• WHAT YOU WILL DO: Could you reproduce, word for word, everything below from the line containing "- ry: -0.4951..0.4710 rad" down to the line containing "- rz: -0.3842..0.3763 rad", with both of those lines included and no others?

• RAW DATA:
★ ★ ★ ★ ★ ★ ★

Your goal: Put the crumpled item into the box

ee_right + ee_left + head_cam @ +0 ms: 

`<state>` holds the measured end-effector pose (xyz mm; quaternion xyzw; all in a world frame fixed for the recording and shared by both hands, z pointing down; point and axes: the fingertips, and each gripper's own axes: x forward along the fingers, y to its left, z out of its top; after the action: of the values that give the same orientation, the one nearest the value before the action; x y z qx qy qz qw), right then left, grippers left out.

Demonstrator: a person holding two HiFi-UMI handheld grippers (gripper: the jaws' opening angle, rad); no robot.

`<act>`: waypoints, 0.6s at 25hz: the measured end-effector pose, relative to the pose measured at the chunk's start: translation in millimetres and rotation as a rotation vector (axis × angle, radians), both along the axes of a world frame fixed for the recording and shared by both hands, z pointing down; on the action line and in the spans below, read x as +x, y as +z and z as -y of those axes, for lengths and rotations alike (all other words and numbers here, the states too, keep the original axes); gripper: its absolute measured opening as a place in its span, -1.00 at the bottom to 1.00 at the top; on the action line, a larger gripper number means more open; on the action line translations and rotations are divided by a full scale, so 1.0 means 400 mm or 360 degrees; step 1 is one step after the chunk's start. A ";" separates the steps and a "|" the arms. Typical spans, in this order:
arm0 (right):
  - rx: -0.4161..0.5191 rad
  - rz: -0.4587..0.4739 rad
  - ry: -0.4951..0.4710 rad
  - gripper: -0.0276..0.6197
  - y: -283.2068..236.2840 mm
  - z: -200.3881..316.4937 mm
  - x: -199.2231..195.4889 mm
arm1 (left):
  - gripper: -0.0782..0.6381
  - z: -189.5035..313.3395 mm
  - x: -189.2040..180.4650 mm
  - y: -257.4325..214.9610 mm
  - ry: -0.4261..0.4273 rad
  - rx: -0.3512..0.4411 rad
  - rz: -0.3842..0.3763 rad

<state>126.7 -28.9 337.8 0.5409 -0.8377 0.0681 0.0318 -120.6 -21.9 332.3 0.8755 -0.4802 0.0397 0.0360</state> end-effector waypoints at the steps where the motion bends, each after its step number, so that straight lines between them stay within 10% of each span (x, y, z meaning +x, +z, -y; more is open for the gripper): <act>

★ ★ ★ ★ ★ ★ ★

• RESPONSE AREA:
  - ry: -0.4951..0.4710 rad
  - gripper: -0.0276..0.6197
  - y: -283.2068..236.2840 mm
  - z: -200.3881..316.4937 mm
  - x: -199.2231..195.4889 mm
arm1 (left):
  - gripper: -0.0782..0.6381
  - z: -189.5035..313.3395 mm
  - x: -189.2040..180.4650 mm
  - y: -257.4325..214.9610 mm
  - ry: -0.4261..0.4273 rad
  - rx: -0.3512..0.4411 rad
  - rz: -0.3842..0.3763 rad

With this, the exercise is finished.